Exercise instructions: Locate every line below that contains the word "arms" and copy it.

Recorded information:
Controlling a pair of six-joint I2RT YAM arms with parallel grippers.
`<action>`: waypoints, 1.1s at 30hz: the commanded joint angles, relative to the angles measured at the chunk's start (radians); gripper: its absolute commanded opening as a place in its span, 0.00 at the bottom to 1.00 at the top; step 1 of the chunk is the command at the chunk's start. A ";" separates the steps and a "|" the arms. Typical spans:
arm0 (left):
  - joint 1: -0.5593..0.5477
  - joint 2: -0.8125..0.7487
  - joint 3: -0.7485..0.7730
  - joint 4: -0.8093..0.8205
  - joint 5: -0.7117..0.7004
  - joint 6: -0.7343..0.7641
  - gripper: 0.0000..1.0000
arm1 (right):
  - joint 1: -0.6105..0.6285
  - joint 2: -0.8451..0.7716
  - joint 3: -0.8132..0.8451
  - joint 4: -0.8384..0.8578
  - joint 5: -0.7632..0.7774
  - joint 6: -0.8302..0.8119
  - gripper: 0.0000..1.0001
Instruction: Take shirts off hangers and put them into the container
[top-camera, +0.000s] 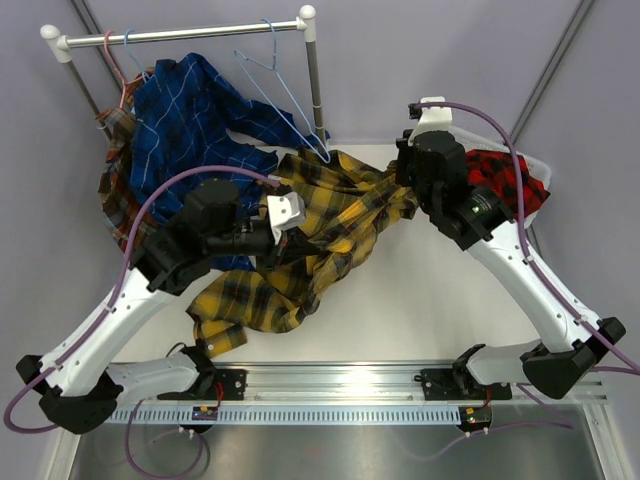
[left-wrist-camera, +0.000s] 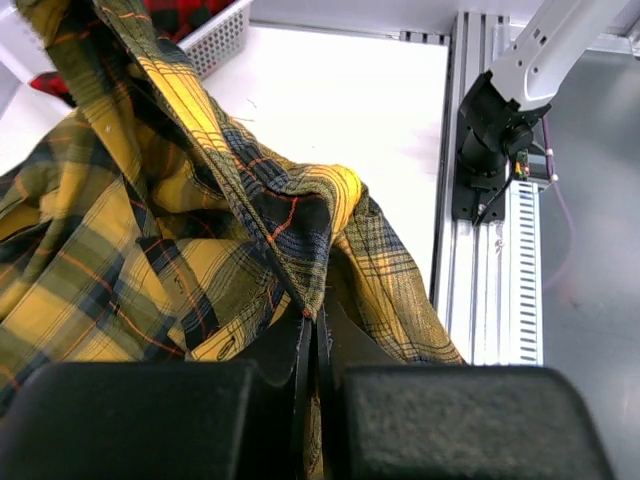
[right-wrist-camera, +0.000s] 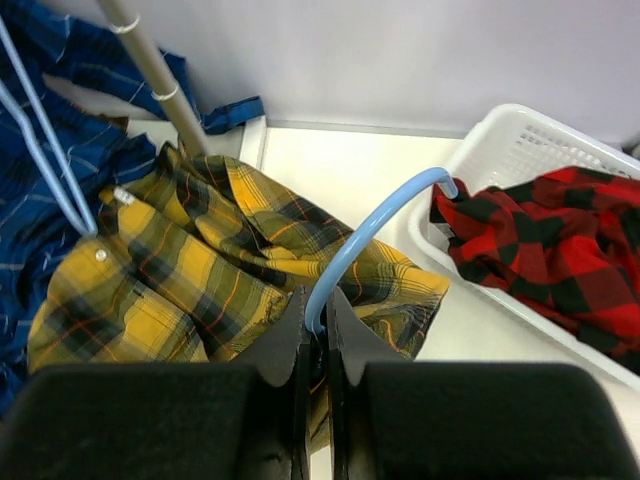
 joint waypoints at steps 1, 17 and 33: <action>0.001 -0.074 -0.038 -0.009 0.011 -0.033 0.00 | -0.029 0.022 0.091 -0.068 0.224 0.025 0.00; -0.175 -0.067 -0.135 -0.007 -0.065 -0.163 0.00 | -0.032 0.073 0.221 -0.196 0.273 0.244 0.00; -0.249 -0.031 -0.017 -0.006 -0.151 -0.192 0.00 | -0.034 0.194 0.263 -0.239 0.392 0.266 0.00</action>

Answer to this problem:
Controlling a pair of six-joint I2RT YAM arms with parallel grippers.
`<action>`: waypoints, 1.1s at 30hz: the commanded joint angles, relative to the angles measured at the chunk's start (radians); gripper: its absolute commanded opening as a place in its span, 0.00 at the bottom to 1.00 at the top; step 1 of the chunk is the command at the chunk's start. A ";" separates the steps and a "|" the arms. Typical spans:

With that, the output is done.